Direct NFS vs Kernel NFS bake-off with Oracle 11g and Solaris… and the winner is

NOTE::  Please see my next entry on Kernel NFS performance and the improvements that come with the latest Solaris.


After experimenting with dNFS it was time to do a comparison with the “old” way.  I was a little surprised by the results, but I guess that really explains why Oracle decided to embed the NFS client into the database :)

bake-off with OLTP style transactions

This experiment was designed to load up a machine, a T5240, with OLTP style transactions until no more CPU available.  The dataset was big enough to push about 36,000 IOPS read and 1,500 IOPS write during peak throughput.  As you can see, dNFS performed well which allowed the system to scale until DB server CPU was fully utilized.   On the other hand, Kernel NFS throttles after 32 users and is unable to use the available CPU to scale transactional throughput.

lower cpu overhead yields better throughput

A common measure for benchmarks is to figure out how many transactions per CPU are possible.  Below, I plotted the CPU content needed for a particular transaction rate.  This chart shows the total measured CPU (user+system) to for a given TPS rate.

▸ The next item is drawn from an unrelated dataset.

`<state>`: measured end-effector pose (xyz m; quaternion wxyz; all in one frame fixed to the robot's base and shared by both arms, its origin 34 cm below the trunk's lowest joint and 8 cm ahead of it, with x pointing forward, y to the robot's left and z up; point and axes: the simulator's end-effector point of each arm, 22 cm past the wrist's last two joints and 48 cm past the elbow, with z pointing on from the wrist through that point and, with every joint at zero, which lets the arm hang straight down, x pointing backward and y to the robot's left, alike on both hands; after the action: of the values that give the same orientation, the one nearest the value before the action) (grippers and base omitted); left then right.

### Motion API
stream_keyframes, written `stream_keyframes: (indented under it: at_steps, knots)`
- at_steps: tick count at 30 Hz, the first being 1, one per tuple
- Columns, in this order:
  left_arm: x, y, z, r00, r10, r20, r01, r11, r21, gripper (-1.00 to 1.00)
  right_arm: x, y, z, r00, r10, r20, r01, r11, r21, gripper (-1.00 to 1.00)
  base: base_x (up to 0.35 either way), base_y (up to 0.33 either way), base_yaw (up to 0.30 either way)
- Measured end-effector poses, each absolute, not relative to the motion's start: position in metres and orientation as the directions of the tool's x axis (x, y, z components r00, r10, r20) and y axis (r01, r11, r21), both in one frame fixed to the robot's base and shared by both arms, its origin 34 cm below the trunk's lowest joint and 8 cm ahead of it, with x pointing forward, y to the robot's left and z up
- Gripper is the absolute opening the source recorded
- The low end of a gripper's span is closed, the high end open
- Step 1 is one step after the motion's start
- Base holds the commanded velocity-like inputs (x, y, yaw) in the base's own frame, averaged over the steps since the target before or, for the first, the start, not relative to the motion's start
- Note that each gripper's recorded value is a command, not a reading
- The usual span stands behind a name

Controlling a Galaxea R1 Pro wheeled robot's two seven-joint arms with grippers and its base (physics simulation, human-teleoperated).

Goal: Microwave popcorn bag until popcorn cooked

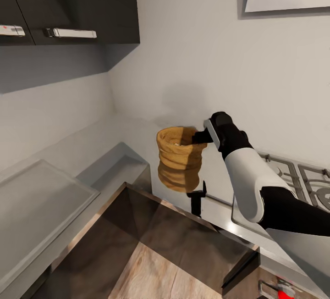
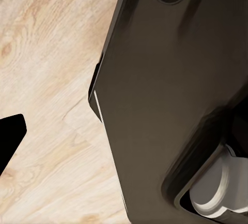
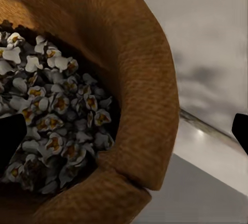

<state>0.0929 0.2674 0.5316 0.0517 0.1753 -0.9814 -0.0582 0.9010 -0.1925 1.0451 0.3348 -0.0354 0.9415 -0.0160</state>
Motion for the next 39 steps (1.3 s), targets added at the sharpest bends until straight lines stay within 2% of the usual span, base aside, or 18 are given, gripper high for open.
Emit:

As expected, the transaction rate per CPU is greater when using dNFS vs kNFS.  Please do note, that this is a T5240 machine that has 128 threads or virtual CPUs.  I don’t want to go into semantics of sockets, cores, pipelines, and threads but thought it was at least worth noting.  Oracle sees a thread of a T5240 as a CPU, so that is what I used for this comparison.

silly little torture test

When doing the OLTP style tests with a normal sized SGA, I was not able to fully utilize the 10gigE interface or the Sun 7410 storage.   So, I decided to do a silly little micro benchmark with a real small SGA.  This benchmark just does simple read-only queries that essentially result in a bunch of random 8k IO.  I have included the output from the Fishworks analytics below for both kNFS and dNFS.

Random IOPS with kNFS and Sun Open Storage

Random IOPS with dNFS and Sun 7410 open storage

I was able to hit ~90K IOPS with 729MB/sec of throughput with just one 10gigE interface connected to Sun 7140 unified storage.  This is an excellent result with Oracle 11gR2 and dNFS for a random test IO test… but there is still more bandwidth available.  So, I decided to do a quick DSS style query to see if I could break the 1GB/sec barrier.

SQL> select /*+ parallel(item,32) full(item) */ count(*) from item;
Elapsed: 00:00:06.36

SQL> select /*+ parallel(item,32) full(item) */ count(*) from item;

Elapsed: 00:00:16.18

kNFS table scan

dNFS table scan

Excellent, with a simple scan I was able to do 1.14GB/sec with dNFS more than doubling the throughput of kNFS.

configuration notes and basic tuning

I was running on a T5240 with Solaris 10 Update 8.

$ cat /etc/release
Solaris 10 10/09 s10s_u8wos_08a SPARC
Copyright 2009 Sun Microsystems, Inc.  All Rights Reserved.
Use is subject to license terms.
Assembled 16 September 2009

This machine has the a built-in 10gigE interface which uses multiple threads to increase throughput.  Out of the box, there is very little to tuned as long as you are on Solaris 10 Update 8.  I experimented with various settings, but found that only basic tcp settings were required.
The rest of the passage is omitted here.